Milan, parla Gila: “Amorim mi piace, sono qui anche per lui”
Nella giornata di ieri, il neo acquisto dei rossoneri Mario Gila, si è preso protagonista al Flagship Store del Milan in via Dante, nel cuore di Milano. Il difensore spagnolo, accolto da numerosi tifosi, ha poi risposto alle domande dei giornalisti presenti per parlare del suo arrivo nel club meneghino e su quali saranno gli obiettivi stagionali. Di seguito le sue dichiarazioni.
Come procedono queste prime settimane in rossonero? “Bene, sono molto contento. Da quando sono arrivato, dico calcisticamente, mi trovo molto bene. I ragazzi sono un gruppo molto bello, sembra una famigli. Anche lo staff, i magazzinieri, lo staff medico. I miei compagni sono molto bravi, sono molto contento di essere in una squadra così. In città mi trovo bene”.
Qual è stata la prima cosa che ti ha colpito del mondo Milan e del lavoro di Amorim? “Mi è piaciuta della società soprattutto la grandezza che fa vedere, un club grandissimo. I servizi che ha Milanello sono pazzeschi, tutti sono molto disponibili e sono molto contento. Poi parlando del discorso calcistico sono felice che Ruben Amorim faccia un gioco molto moderno. Si lavora molto con la palla e anche sul discorso fisico, tanto. Però è uno stile di gioco che mi piace, penso che posso fare molto bene anche se non l’ho praticato molto in questi anni nella Lazio. Però penso che mi può far migliorare tantissimo come giocatore”.
Nel vostro primo confronto, cosa vi siete detti? E cosa ti ha spinto ad accettare il Milan? ”Con Amorim abbiamo parlato un po’ della maniera di vivere il calcio, in cosa siamo d’accordo. Abbiamo parlato molto del suo stile di gioco, di cose che magari io ho fatto nei diversi stili di gioco con i diversi allenatori che ho avuto. Abbiamo confrontato un po’ le idee, abbiamo parlato di una maniera di pensare calcio uguale. La pensiamo molto simile. Sono molto contento, ho condiviso il mio modo di pensare con l’allenatore e lui mi ha spiegato anche come la vede. Mi è piaciuto molto. È stato in parte lui a spingermi per scegliere questa piazza”.

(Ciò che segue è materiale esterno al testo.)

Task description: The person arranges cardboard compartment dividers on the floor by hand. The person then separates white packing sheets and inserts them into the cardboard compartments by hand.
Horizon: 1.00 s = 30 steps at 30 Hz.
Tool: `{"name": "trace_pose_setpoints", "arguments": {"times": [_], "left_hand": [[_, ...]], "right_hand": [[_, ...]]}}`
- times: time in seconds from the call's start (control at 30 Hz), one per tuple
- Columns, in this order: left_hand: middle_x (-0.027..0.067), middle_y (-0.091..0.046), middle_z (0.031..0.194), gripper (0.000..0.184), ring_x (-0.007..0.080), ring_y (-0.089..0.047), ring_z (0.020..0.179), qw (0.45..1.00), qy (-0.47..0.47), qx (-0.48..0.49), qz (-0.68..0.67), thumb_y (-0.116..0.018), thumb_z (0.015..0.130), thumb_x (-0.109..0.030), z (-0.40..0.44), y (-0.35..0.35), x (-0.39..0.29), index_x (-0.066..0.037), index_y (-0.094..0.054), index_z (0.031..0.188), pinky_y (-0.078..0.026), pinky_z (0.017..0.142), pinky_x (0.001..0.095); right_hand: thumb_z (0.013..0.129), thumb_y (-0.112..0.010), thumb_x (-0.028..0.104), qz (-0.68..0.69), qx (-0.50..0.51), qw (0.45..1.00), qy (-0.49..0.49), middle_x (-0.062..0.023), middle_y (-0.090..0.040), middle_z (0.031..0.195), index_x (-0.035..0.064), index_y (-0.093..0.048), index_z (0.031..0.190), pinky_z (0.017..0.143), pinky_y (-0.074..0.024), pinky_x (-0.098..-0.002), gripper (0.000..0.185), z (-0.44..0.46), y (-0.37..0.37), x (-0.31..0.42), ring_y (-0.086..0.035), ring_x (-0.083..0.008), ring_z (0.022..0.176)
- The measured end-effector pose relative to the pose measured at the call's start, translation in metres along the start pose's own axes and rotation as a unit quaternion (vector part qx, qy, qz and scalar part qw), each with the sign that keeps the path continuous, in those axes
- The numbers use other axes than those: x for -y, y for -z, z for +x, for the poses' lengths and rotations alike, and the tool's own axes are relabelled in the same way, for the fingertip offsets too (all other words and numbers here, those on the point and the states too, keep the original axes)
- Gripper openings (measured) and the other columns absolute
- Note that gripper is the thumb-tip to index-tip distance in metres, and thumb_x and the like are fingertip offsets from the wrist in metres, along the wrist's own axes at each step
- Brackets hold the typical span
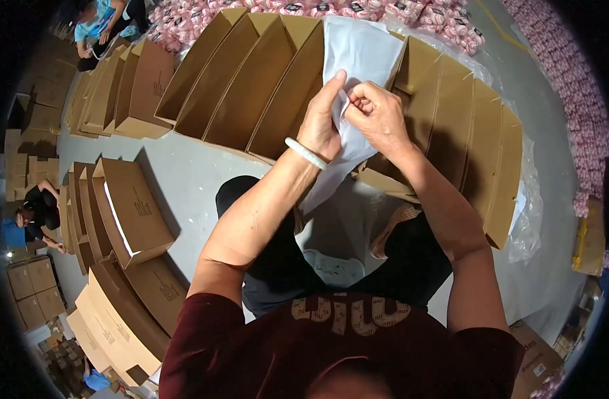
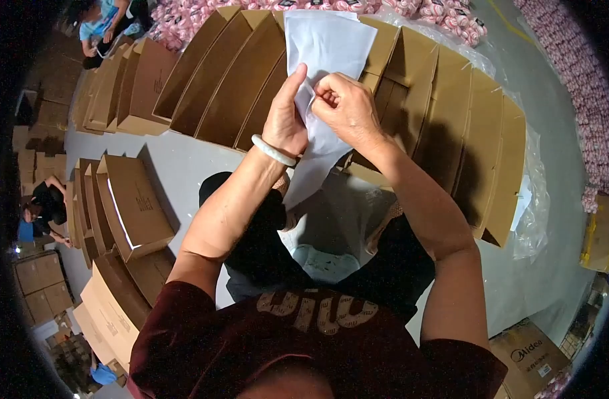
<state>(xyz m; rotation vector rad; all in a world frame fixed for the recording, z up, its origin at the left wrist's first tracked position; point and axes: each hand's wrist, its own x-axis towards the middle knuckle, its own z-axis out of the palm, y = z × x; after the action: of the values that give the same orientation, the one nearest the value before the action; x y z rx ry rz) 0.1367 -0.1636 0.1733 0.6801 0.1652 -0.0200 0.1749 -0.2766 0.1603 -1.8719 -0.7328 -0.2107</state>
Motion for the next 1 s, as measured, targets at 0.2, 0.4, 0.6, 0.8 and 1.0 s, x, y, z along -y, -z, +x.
{"name": "trace_pose_setpoints", "arguments": {"times": [0.2,0.4,0.6,0.8,1.0], "left_hand": [[0.0052,-0.058,0.089,0.023,0.0144,-0.057,0.083,0.998,0.031,-0.001,-0.045,-0.055,0.087,-0.028,0.002,0.005,0.002,-0.006,-0.054,0.093,-0.047,0.077,0.0304],[0.0095,-0.058,0.097,0.031,0.0185,-0.059,0.086,0.997,0.035,0.041,-0.046,-0.051,0.089,-0.028,0.007,0.009,0.007,-0.001,-0.052,0.103,-0.048,0.078,0.0315],[0.0109,-0.058,0.1,0.033,0.0177,-0.058,0.091,0.996,0.06,0.031,-0.055,-0.047,0.091,-0.03,0.008,0.01,0.009,0.0,-0.051,0.105,-0.047,0.081,0.0318],[0.0117,-0.057,0.101,0.04,0.0184,-0.057,0.093,0.999,0.009,0.036,0.029,-0.037,0.094,-0.034,0.005,0.007,0.016,0.002,-0.048,0.11,-0.045,0.086,0.032],[0.0084,-0.055,0.108,0.045,0.0164,-0.052,0.102,0.995,0.008,0.058,0.086,-0.032,0.095,-0.039,0.003,0.005,0.016,-0.002,-0.046,0.116,-0.039,0.091,0.0333]], "right_hand": [[0.073,-0.058,-0.005,0.044,-0.01,0.999,-0.02,-0.0004,-0.056,0.071,-0.0021,-0.055,0.078,0.055,-0.0444,-0.0177,0.006,0.001,-0.001,-0.006,-0.051,-0.0025,0.062],[0.074,-0.058,-0.005,0.058,-0.005,0.998,-0.011,-0.0001,-0.056,0.073,-0.0008,-0.055,0.077,0.057,-0.0446,-0.0171,0.006,-0.001,0.004,-0.007,-0.051,-0.0026,0.065],[0.074,-0.059,-0.005,0.054,0.006,0.998,-0.034,0.0004,-0.055,0.073,-0.0009,-0.054,0.078,0.057,-0.045,-0.0176,0.007,-0.003,0.008,-0.009,-0.051,-0.0024,0.066],[0.074,-0.061,-0.004,0.03,0.016,0.999,0.002,-0.0028,-0.055,0.076,-0.0018,-0.054,0.081,0.061,-0.0479,-0.0207,0.01,-0.004,0.01,0.002,-0.054,-0.0066,0.067],[0.069,-0.06,-0.004,-0.069,0.008,0.995,0.068,-0.0073,-0.051,0.07,0.0,-0.052,0.078,0.052,-0.0427,-0.0241,0.013,-0.007,0.009,-0.005,-0.049,-0.0109,0.057]]}}
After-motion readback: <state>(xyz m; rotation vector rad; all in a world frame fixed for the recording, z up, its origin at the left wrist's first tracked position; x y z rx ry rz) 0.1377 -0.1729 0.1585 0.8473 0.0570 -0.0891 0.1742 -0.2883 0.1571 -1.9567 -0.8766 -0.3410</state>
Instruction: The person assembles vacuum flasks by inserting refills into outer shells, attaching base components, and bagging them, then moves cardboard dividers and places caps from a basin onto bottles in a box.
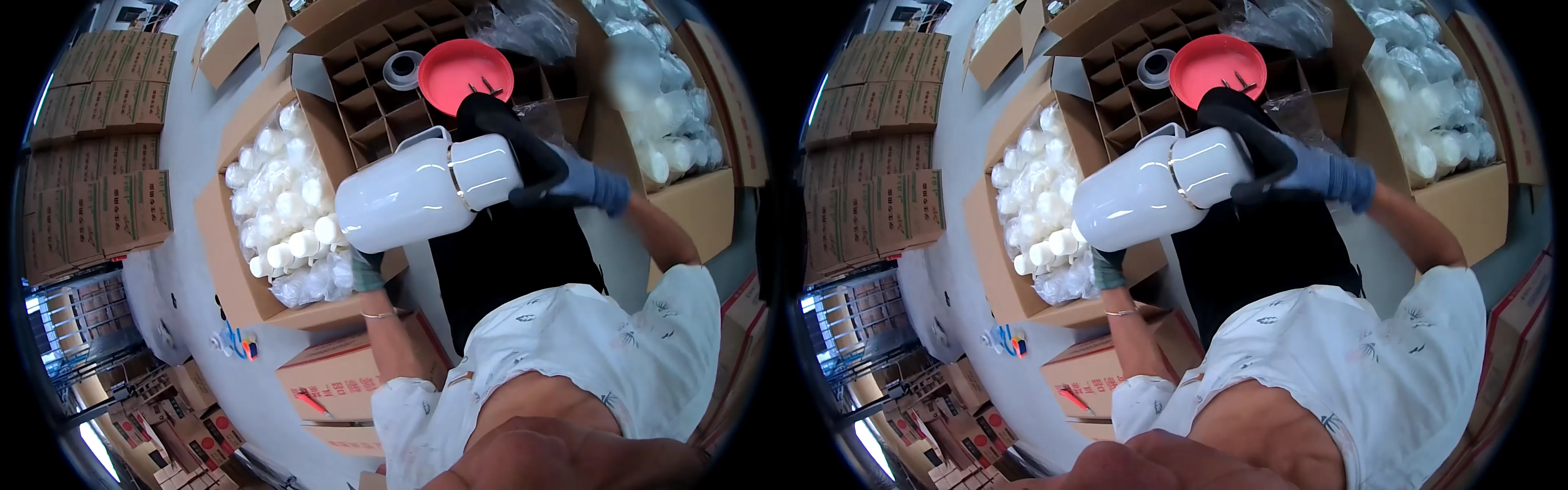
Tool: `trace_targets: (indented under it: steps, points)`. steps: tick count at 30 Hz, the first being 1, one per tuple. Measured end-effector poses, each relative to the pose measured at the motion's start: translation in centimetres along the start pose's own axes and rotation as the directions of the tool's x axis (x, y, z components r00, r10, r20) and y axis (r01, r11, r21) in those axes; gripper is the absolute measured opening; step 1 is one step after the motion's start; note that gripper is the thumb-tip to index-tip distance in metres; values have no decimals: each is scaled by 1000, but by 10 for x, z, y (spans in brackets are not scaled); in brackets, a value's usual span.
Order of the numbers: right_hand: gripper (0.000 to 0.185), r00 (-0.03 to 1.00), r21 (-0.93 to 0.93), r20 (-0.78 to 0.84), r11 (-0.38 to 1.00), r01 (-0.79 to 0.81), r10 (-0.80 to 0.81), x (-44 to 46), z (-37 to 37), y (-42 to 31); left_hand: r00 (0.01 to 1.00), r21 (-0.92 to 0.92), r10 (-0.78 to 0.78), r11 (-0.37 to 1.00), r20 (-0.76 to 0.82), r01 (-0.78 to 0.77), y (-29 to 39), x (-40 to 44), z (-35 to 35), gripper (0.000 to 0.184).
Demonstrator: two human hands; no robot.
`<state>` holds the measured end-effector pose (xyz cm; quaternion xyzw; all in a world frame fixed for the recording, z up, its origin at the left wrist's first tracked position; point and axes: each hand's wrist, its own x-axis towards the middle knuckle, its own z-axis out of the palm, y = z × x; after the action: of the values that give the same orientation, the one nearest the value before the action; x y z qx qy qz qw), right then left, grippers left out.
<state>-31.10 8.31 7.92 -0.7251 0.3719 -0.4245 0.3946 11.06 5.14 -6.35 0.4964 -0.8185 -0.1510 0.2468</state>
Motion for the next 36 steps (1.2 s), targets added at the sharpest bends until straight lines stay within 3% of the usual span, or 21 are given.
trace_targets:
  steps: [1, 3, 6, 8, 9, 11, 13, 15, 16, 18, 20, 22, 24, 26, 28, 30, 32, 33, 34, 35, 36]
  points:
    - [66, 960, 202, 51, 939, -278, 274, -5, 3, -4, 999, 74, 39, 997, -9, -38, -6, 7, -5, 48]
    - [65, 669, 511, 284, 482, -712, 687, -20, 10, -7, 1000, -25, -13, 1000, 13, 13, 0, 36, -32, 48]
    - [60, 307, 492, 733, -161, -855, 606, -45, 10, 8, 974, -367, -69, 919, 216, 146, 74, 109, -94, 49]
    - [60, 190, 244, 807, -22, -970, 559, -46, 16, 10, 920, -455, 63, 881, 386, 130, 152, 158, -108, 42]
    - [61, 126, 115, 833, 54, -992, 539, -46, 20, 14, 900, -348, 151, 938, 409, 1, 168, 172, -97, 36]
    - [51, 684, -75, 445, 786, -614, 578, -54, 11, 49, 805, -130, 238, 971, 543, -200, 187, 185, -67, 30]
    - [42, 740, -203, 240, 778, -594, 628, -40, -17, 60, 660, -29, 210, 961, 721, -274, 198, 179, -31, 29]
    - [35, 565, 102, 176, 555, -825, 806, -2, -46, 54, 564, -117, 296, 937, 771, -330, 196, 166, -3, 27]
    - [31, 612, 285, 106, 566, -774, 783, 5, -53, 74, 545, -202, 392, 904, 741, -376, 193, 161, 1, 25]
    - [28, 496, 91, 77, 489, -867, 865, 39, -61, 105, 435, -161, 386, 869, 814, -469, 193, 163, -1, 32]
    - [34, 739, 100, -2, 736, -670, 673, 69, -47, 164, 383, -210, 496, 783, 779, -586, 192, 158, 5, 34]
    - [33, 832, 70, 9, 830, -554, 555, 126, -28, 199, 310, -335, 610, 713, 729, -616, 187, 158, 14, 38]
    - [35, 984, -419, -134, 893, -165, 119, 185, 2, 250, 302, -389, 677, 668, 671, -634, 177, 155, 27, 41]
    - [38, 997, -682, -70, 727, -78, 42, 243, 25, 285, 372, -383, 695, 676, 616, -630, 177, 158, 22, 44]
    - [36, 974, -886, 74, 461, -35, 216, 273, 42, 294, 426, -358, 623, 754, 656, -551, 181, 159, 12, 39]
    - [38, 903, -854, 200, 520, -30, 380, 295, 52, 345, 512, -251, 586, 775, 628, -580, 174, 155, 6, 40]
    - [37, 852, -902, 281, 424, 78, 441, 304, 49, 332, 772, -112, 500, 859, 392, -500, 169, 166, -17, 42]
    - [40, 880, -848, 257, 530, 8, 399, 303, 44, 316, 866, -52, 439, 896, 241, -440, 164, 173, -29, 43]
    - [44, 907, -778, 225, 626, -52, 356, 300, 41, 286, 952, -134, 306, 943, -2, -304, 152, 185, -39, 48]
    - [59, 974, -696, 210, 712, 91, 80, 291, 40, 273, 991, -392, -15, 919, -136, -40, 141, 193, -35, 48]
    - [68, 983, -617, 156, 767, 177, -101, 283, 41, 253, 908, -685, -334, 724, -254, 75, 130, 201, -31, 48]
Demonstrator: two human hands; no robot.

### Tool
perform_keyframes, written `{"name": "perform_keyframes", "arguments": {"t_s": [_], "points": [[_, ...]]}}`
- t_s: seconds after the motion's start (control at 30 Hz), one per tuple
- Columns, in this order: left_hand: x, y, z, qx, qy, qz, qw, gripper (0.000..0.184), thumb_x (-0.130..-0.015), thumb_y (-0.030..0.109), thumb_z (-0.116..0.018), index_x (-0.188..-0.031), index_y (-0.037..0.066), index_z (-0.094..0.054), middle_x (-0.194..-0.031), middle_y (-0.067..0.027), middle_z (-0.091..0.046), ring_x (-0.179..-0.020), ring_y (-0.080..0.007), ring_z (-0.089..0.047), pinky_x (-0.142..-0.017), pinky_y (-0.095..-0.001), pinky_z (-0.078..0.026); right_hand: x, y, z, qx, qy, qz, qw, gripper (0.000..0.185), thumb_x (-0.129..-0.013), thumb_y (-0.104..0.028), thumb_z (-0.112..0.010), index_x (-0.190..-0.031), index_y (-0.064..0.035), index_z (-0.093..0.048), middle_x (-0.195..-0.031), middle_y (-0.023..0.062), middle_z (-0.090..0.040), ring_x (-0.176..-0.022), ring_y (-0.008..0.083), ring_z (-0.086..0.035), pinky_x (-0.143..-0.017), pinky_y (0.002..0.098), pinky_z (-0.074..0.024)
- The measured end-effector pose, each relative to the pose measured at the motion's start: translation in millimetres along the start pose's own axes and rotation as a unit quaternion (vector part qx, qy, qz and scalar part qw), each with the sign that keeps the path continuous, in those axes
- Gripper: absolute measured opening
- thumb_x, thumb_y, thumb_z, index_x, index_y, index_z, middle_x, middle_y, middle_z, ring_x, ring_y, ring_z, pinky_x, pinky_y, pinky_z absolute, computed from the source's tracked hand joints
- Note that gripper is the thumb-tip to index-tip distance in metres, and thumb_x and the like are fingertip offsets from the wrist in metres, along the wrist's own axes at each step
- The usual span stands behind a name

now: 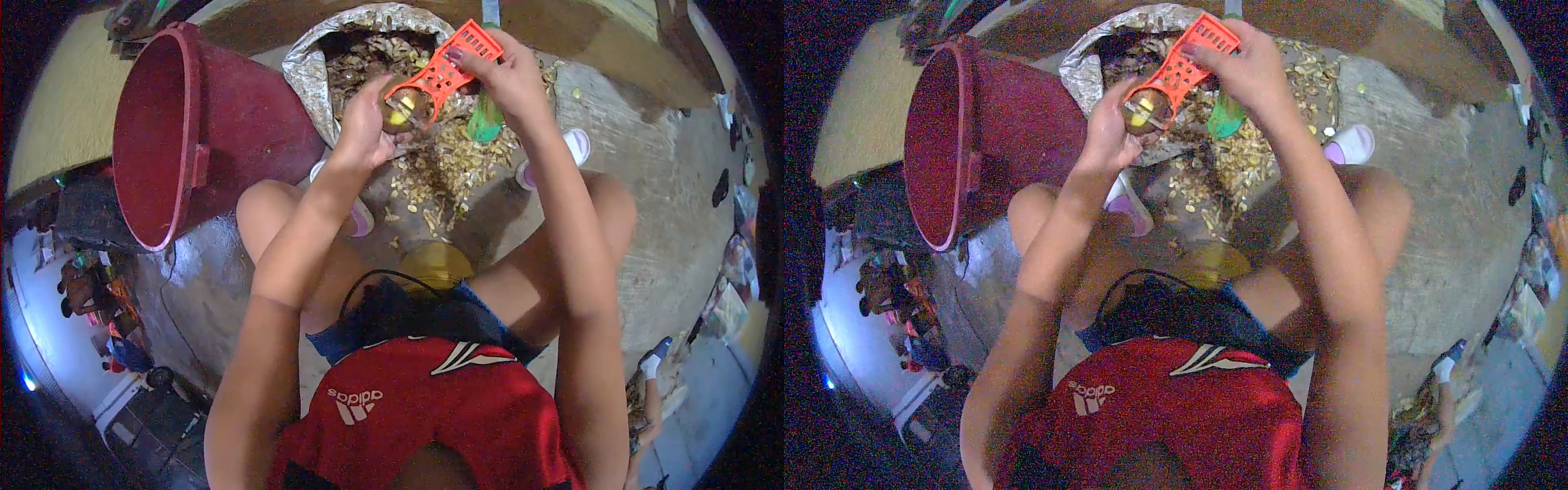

Amorim ti ha utilizzato sia da centrale sia da braccetto: dove ti senti più a tuo agio? “Mi ha provato sia da centrale che da braccetto. Entrambe le posizioni mi piacciono, sono molto diverse. Il centrale è una posizione più di posizionamento e gestione palla, con un’uscita del pallone che aiuta la squadra e coprire gli spazi quando i braccetti vanno su. È una fase che mi piace, faccio vedere una potenzialità mia che è la velocità. Da braccetto vado molto più in avanti, mi piace essere arrogante, aggressivo in quel senso. Dipende dalla partita. Ci sono partite in cui magari devi controllare di più il gioco e mi piace, ci sono partite in cui posso avanzare di più. Quando mi allenava Tudor ho giocato addirittura braccetto sinistro che mi piace anche. Sono stili diversi, mi piacciono entrambi e sono pronto a tutti e due”.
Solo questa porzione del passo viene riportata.